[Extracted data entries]
*** Block opens ***

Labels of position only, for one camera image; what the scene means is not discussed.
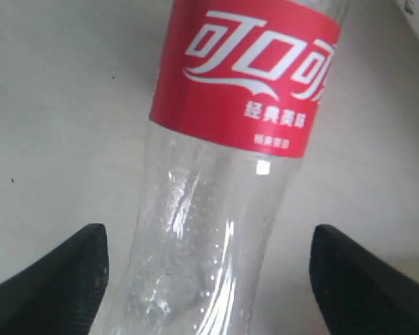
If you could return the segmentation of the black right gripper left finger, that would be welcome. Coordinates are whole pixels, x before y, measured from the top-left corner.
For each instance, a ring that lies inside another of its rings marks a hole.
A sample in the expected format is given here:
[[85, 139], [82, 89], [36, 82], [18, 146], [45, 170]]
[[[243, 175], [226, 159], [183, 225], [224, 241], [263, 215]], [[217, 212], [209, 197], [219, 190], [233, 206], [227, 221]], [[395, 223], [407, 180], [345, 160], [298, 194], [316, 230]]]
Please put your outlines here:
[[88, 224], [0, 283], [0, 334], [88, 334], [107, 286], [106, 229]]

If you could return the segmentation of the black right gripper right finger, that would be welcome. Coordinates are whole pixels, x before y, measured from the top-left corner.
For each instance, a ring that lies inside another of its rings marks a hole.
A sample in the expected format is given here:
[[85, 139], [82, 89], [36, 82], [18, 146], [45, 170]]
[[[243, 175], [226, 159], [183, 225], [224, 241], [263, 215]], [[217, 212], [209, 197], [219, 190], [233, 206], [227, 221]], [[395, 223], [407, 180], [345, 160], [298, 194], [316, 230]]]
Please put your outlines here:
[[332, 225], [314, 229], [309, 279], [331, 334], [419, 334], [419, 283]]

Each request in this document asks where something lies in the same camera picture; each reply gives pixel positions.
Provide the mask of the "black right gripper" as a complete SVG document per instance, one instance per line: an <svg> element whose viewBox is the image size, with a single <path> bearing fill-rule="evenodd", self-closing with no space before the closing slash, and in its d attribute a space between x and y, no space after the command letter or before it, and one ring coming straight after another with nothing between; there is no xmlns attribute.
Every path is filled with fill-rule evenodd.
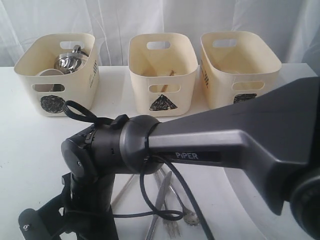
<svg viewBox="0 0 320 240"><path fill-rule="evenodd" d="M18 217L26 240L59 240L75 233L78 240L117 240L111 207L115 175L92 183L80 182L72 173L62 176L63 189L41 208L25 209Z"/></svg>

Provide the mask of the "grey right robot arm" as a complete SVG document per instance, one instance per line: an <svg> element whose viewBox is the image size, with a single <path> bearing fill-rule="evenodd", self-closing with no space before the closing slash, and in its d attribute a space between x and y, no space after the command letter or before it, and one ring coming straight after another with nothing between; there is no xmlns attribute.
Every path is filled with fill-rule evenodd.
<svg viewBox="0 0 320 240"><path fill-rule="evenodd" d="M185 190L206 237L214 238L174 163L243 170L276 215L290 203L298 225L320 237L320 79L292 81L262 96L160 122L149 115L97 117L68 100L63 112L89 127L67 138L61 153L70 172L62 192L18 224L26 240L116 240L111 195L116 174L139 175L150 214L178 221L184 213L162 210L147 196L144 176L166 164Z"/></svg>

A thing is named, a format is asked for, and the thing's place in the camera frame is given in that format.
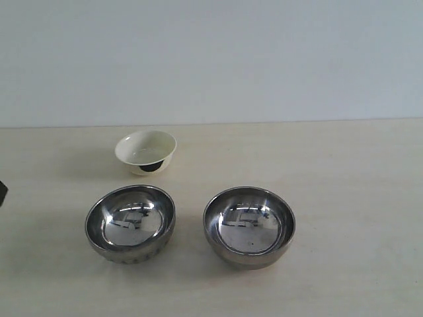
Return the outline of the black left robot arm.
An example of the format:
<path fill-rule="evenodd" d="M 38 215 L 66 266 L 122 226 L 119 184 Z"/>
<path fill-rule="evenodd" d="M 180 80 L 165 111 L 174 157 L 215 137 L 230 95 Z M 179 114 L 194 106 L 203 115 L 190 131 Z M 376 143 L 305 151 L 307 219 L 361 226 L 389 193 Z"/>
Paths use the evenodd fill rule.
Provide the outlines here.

*** Block closes ***
*** Block opens ***

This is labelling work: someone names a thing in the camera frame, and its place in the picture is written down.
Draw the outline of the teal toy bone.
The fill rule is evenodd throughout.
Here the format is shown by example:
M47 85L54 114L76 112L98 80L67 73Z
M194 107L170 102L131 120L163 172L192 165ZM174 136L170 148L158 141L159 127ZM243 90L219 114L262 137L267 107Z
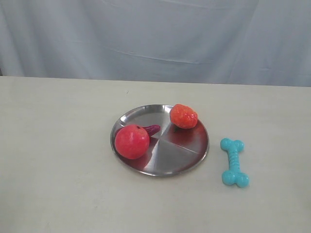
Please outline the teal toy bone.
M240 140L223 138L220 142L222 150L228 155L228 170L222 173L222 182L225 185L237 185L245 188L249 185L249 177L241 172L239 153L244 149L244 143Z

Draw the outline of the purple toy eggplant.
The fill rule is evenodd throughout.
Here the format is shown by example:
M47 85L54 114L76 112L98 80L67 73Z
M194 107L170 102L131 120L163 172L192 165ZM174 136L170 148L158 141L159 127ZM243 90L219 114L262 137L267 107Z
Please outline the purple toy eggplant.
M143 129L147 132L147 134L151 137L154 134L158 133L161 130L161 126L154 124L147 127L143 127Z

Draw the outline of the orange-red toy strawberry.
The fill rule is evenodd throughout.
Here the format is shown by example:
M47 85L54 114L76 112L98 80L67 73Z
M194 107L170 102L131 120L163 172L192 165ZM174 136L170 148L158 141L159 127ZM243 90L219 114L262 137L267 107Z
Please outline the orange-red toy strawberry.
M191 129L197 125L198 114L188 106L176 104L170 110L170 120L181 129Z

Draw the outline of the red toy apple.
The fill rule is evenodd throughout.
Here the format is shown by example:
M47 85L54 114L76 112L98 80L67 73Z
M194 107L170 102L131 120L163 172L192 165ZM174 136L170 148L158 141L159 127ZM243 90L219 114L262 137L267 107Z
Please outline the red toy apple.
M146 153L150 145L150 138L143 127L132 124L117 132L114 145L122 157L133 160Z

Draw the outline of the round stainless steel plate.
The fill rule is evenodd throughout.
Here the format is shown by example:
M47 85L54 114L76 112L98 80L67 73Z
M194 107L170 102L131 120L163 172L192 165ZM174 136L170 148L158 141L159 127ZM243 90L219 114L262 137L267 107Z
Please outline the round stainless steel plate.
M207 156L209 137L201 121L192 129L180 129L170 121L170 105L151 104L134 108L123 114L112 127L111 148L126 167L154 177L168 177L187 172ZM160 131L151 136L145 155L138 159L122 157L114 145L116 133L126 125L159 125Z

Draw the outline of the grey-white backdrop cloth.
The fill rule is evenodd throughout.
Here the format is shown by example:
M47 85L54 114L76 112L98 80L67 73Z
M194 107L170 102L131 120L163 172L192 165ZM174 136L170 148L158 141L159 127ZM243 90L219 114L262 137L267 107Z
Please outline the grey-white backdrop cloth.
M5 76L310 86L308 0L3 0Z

*** Block closes ***

#### [Exercise requirements]
Identify the lines in the entries that hold "welcome" and return each one.

#### [Answer to the exercise]
If you could return the segmentation of the black right gripper left finger, that would be welcome. Coordinates are whole pixels, x before y, measured from the top-left corner.
If you could return the segmentation of the black right gripper right finger, that would be welcome. Coordinates are whole pixels, x before y, measured from the top-left corner.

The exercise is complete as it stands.